このようにMSV1に固定されても、MSV1が実施する処理は他のMSVへの転送処理であるため軽い処理で終わる。もちろんMSV1自身に届いたメールは重い処理をするが、それ以外に関しては転送処理が主なので、MSV1の固定でも問題はない。
p.11 MGW2はどうやって転送処理をするの?
A.イメージしてみよう。D社社員へのメールは外部DNS3で名前解決されてMGW2に届く。その後、MGW2はどう処理するの?メールアドレスのドメインで名前解決してもMGW2自身のIPしかわからずループしちゃうんじゃないの?このような疑問が浮かぶだろう。しかし、実際はループせずしっかりと送信できる構成ができている。では、流れを見ていこう!
▼MGW2が内部MSVへ転送するまでの流れ
1.MGW2に外部メールが届く
2.MGW2内のルールを参照
ルール①:外部からD社宛てへのメールがきたら、特定のホストへ転送するルールを決めておく。

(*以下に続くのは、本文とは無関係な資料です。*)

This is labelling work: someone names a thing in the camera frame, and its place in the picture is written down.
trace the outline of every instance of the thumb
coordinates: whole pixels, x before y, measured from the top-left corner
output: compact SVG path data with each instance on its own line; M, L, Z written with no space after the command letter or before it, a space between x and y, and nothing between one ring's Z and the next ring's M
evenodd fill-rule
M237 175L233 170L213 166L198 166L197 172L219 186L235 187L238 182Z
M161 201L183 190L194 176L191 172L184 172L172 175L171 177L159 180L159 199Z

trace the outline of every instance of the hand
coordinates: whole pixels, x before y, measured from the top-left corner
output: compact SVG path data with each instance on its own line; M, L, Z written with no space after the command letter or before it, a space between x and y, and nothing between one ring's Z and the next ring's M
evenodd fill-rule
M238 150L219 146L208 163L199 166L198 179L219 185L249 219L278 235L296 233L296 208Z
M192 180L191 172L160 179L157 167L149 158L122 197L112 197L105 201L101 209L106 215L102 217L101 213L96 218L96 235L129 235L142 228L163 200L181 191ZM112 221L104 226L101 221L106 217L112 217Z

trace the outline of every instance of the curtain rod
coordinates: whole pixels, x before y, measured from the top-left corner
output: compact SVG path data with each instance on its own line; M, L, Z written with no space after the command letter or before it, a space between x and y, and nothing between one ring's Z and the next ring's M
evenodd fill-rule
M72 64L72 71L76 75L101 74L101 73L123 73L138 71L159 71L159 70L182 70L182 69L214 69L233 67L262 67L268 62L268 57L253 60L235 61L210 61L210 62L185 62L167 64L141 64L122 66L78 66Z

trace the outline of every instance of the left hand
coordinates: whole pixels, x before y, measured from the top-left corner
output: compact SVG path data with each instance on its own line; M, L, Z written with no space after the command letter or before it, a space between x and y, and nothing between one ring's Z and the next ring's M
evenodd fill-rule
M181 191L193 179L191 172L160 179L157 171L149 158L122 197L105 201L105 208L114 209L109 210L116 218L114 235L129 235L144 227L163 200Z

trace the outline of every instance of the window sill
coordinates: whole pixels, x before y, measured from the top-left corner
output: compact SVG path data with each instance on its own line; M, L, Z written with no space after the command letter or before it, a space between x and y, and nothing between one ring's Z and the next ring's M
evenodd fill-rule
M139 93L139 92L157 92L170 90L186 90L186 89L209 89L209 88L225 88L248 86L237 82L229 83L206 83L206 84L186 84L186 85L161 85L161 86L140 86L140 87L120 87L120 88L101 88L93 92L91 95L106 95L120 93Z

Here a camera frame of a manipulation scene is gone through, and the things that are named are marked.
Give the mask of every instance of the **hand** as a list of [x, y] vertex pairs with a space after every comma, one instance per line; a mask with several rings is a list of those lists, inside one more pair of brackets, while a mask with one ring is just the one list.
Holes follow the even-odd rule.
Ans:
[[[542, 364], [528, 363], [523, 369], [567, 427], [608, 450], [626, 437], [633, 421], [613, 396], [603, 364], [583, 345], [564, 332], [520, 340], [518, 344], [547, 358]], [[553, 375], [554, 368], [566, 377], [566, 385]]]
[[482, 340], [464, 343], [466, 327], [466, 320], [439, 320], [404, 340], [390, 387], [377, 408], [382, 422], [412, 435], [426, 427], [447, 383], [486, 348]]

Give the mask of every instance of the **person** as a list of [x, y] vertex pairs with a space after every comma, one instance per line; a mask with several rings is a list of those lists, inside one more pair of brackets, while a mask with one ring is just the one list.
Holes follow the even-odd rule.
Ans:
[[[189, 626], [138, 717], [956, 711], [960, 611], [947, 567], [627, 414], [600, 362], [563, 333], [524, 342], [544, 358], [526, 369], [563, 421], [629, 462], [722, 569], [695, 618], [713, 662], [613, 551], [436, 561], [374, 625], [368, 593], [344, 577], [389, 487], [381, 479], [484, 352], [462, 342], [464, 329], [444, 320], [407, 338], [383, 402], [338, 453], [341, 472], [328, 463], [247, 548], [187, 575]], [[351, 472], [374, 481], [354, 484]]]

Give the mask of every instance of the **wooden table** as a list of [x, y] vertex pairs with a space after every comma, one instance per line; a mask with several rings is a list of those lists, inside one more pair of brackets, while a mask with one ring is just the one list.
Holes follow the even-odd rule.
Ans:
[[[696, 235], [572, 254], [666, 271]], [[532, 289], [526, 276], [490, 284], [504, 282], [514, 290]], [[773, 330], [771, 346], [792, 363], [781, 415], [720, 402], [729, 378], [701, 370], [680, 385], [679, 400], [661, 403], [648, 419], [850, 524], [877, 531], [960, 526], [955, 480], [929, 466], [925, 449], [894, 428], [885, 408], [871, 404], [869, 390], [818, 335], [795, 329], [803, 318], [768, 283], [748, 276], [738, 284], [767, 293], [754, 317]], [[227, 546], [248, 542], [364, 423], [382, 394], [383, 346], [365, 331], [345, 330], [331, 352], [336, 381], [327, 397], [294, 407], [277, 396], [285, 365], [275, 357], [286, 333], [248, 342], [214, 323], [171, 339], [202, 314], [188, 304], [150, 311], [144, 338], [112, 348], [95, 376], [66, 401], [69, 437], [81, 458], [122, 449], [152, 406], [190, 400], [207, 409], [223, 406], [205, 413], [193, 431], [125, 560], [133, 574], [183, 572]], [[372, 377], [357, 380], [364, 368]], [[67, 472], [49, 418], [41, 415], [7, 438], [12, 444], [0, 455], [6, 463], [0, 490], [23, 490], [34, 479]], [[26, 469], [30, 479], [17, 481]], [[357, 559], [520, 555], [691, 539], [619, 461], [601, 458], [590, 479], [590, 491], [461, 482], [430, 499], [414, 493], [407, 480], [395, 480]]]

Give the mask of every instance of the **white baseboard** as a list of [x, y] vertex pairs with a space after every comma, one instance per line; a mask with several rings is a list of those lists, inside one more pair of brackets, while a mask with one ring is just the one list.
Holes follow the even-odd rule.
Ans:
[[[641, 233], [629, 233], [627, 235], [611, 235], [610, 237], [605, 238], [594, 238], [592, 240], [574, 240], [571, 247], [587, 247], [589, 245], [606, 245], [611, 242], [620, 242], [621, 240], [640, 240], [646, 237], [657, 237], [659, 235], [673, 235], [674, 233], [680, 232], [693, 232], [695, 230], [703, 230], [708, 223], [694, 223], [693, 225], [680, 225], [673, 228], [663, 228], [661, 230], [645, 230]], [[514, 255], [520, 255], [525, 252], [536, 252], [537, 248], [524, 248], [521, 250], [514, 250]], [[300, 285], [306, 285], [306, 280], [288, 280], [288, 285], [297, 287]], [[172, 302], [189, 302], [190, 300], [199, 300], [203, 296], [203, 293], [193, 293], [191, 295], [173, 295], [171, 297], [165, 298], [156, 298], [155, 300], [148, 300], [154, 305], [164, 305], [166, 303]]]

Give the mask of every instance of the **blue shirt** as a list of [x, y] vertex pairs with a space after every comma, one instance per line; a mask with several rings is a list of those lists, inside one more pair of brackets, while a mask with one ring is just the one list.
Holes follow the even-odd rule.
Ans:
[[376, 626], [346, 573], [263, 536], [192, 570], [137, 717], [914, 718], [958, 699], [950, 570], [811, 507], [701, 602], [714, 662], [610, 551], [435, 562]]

ルール②:①のホストを名前解決するときにDNSサーバのIPアドレスを登録しておく
ルール③:名前解決をして、適切なホスト(MSV)へ転送する
3.MSVへ届く
p.11 障害が起きたらMGWをどうやって切り替えるの?

A.優先度を使うことによって動的な切り替えが可能になる。
外部からの名前解決の名前解決では2つのレコードを返すようにする。その際に、MGW2をMGW1よりも優先度を高く設定する。これによって、通常時はMGW2が使われるが、障害が起きた際はMGW2に通信できないので、送信側は優先度の低いMGW1を試す。要は送信側のリトライによって動的な切り替えが可能になっているということである。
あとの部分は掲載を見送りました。